Exercise goal: Examine the records and identify each line that includes the string "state". Copy those lines.

Material for the task:
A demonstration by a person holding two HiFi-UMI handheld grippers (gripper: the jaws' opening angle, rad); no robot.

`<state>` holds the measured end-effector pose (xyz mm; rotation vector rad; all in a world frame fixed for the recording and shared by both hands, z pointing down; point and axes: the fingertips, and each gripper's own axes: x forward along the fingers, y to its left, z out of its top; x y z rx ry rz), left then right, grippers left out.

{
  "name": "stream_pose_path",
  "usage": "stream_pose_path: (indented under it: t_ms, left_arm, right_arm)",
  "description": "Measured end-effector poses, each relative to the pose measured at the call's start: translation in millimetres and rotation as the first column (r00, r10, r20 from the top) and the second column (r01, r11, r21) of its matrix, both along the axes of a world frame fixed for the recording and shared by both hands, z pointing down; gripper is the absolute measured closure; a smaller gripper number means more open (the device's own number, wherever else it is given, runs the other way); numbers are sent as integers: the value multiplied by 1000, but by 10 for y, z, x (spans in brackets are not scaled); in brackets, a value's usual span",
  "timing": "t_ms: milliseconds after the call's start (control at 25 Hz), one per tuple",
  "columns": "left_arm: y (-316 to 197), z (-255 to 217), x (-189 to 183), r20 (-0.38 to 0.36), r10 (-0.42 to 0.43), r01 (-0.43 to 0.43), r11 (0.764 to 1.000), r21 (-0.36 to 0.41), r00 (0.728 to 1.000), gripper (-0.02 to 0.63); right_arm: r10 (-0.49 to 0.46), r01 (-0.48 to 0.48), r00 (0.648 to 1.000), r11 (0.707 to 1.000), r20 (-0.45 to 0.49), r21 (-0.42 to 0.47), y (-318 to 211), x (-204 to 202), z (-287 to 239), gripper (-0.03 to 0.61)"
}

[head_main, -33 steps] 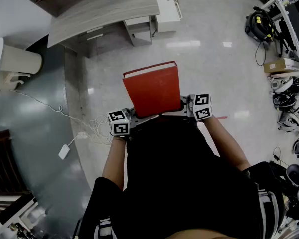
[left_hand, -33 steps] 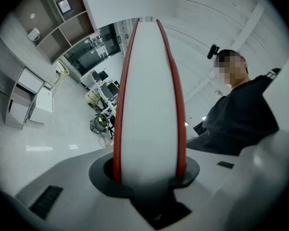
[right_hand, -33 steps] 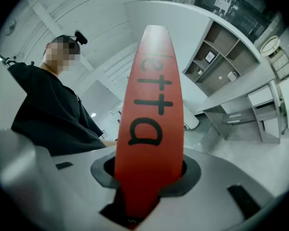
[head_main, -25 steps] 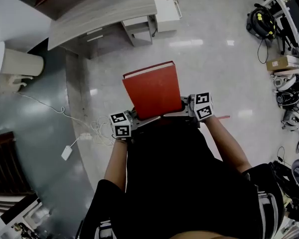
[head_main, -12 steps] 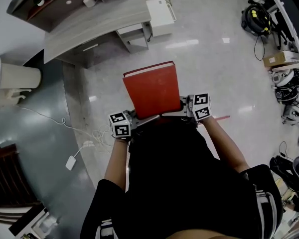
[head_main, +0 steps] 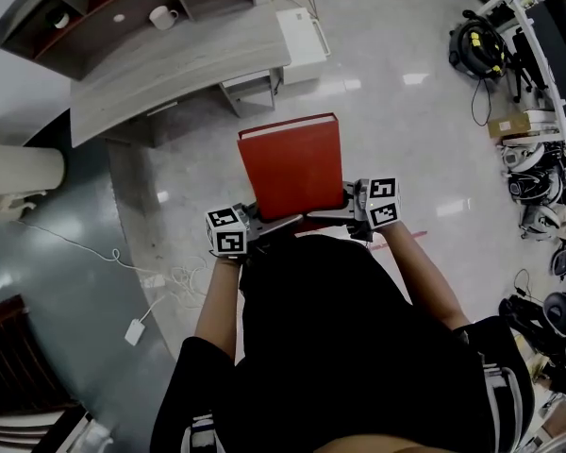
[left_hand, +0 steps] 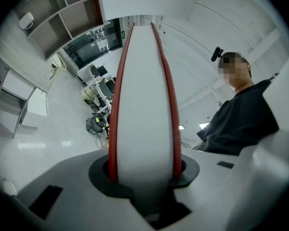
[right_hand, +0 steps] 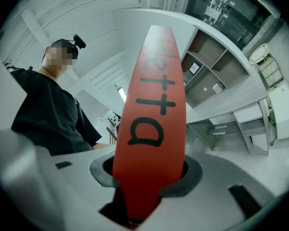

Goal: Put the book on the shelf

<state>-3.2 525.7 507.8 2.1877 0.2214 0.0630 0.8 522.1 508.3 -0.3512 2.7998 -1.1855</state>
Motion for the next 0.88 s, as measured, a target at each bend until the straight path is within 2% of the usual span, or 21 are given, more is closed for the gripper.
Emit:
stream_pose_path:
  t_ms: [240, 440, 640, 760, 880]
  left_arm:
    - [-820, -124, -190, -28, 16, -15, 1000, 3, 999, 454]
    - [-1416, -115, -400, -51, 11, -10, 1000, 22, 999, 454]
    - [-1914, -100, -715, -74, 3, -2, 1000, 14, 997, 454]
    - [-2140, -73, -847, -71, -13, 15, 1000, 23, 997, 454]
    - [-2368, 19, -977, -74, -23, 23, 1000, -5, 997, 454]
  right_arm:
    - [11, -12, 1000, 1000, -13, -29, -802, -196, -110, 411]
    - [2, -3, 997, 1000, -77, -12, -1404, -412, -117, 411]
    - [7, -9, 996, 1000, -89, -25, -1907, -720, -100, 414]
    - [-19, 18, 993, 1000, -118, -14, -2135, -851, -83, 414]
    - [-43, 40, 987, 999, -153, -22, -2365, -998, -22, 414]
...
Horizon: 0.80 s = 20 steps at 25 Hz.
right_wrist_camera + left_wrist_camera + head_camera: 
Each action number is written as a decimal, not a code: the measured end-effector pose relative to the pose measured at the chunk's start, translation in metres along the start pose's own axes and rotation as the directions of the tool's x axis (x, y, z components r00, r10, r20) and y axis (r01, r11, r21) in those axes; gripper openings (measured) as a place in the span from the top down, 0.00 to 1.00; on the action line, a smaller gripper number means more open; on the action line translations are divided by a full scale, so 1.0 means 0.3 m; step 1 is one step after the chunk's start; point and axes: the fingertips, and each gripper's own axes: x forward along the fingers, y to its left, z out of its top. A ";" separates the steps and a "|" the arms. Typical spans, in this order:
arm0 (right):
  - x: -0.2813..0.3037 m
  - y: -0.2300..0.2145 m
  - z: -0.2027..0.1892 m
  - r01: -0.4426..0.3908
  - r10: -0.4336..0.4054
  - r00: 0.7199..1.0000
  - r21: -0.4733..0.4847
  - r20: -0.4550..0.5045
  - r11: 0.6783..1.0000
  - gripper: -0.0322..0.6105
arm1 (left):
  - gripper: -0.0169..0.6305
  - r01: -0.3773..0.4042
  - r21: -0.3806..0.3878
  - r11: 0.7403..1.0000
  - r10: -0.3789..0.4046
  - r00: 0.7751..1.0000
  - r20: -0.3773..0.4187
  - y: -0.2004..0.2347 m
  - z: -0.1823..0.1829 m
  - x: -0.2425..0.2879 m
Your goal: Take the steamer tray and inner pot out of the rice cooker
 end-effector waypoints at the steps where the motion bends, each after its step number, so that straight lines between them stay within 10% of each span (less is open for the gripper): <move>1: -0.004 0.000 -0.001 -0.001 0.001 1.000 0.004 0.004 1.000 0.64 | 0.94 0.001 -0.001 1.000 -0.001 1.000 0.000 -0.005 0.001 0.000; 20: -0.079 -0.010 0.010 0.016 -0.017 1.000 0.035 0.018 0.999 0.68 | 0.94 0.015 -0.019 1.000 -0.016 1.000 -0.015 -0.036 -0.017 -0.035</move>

Expected output:
`<state>` holds the measured end-effector pose (xyz mm; rotation vector rad; all in a world frame fixed for the recording and shared by both hands, z pointing down; point and axes: the fingertips, and each gripper's own axes: x forward along the fingers, y to its left, z out of its top; x y z rx ry rz), left then right, grippers left out.
<state>-3.2 525.7 507.8 2.1877 0.2214 0.0630 0.8 522.1 508.3 -0.3512 2.7998 -1.1855</state>

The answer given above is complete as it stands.